Best of all, task force members note, Martin Hall remodeling costs would be low because the building has few interior walls that would require demolition. Stearns said an architect made a rough estimate that a detention center with 100 minimum- to medium-security cells could be built for between $1 million and to $2 million.

The key to the new proposal will be the state’s willingness to provide Martin Hall at little or no cost. Killin said his regional task force will present its request to the Legislature in February.

“We should be able to reach an agreement that is satisfactory and mutually beneficial to all concerned and do so at minimal costs,” Gov.

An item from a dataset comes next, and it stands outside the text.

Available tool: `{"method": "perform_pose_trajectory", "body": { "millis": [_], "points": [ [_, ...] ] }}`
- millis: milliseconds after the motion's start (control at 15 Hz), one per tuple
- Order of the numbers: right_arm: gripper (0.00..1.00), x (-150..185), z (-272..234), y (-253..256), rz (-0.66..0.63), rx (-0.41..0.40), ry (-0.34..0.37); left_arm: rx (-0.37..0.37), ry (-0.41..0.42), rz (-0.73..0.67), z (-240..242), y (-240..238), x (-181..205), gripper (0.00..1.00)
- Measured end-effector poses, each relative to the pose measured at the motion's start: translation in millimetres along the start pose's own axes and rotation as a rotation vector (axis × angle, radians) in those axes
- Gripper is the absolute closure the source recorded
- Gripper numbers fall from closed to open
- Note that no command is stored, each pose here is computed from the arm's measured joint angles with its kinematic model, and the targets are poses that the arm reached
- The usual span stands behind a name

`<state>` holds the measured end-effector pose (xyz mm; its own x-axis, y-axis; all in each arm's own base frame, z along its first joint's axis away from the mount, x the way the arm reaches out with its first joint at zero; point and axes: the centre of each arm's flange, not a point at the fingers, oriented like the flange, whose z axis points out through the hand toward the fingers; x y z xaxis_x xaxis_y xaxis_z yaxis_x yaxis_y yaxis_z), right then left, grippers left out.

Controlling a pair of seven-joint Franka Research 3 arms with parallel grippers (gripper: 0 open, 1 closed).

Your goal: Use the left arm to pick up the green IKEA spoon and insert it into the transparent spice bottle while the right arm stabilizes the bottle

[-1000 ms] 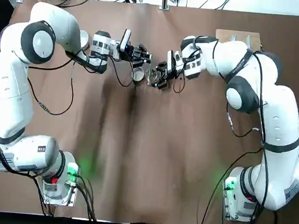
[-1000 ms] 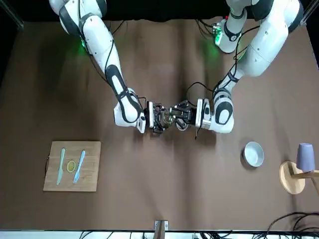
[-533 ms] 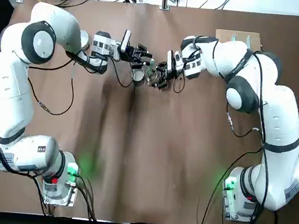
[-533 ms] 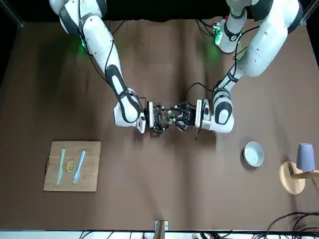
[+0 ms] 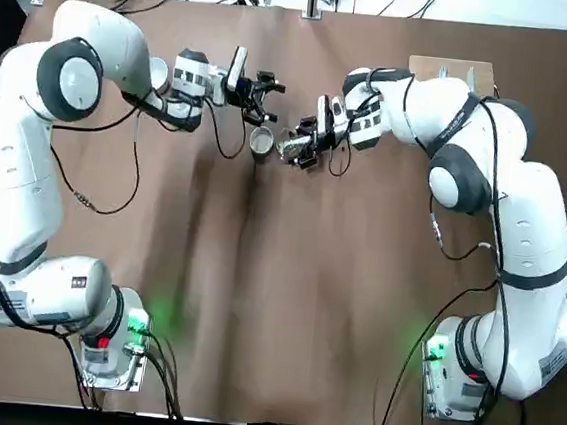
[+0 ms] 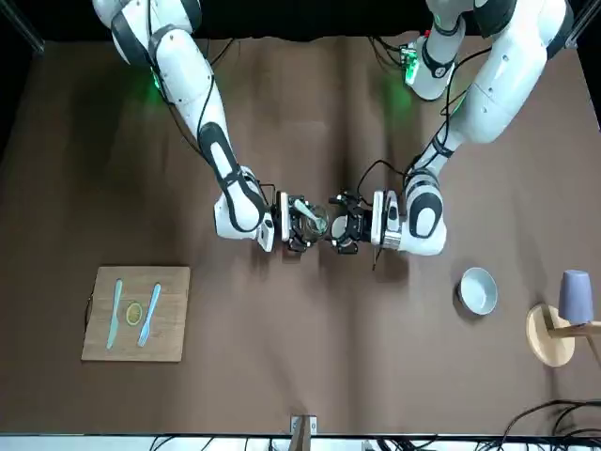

Mike Lowry told the group in a Nov. 10 letter.

Lowry also said the state may be interested in using a limited number of beds in the proposed minimum- to medium-security juvenile jail.

“I’m just keeping my fingers crossed that these counties are able to put together some kind of a successful plan because they sure need it,” said Martin Keeling, regional administrator of the state Juvenile Rehabilitation Administration. Remodeling the building may be the

least of the task force’s problems.

“It’s a challenge for multiple jurisdictions like this to come together and operate a facility,” Keeling said. “Whoever runs it is going to have to be assured of a reliable budget.”

County officials around the area say they already have money for juvenile detention, but can’t spend it because no cells are available. However, Keeling speculated a regional detention center would require more operating money than the counties currently have budgeted.

He urged the task force to seek advice from juvenile court administrators in Spokane and Okanogan counties, which have the only detention centers in northeastern Washington. Keeling also urged the task force to pay close attention to federal guidelines so as not to risk losing vital federal funding.

Spokane County Juvenile Court Director Tom Davis said said the Martin Hall proposal “makes sense” and he is willing to work with the task force, but he knows little about the building.

“If Sharie and the surrounding counties can put the financial pieces together, Spokane County is interested,” Davis said.

But he said he’s focusing his attention on a plan to boot out state prisoners and add 30 cells to the Spokane County Juvenile Detention Center. The plan calls for remodeling the basement and other portions of the building to create 15 cells for offenders who would be sent home at night and another 15 maximumsecurity cells.

Davis said no cost estimate has been prepared, but he hopes to present a proposal to county commissioners in late February or early March.

The Spokane County plan could undermine the regional effort. Davis said officials in surrounding counties talk about needing 50 to 60 detention beds, but he believes they really need only eight to 10. He said Spokane County currently needs only 25 to 30 beds. “Unless the state is willing to pick up the bulk of those (100 proposed Martin Hall) beds, you’re going to have a hard time marketing that number of beds,” Davis said.

Task force leaders say they wouldn’t have to build all 100 cells at once, but they think the more likely prospect is that Spokane County would soon take all the available beds. Killin said that’s why task force members insist that Spokane County not be allowed to run the center.

Killin and Stearns envision a cooperative relationship in which Spokane County would send its less serious offenders to Martin Hall and let other counties rent maximumsecurity cells in the Spokane detention center.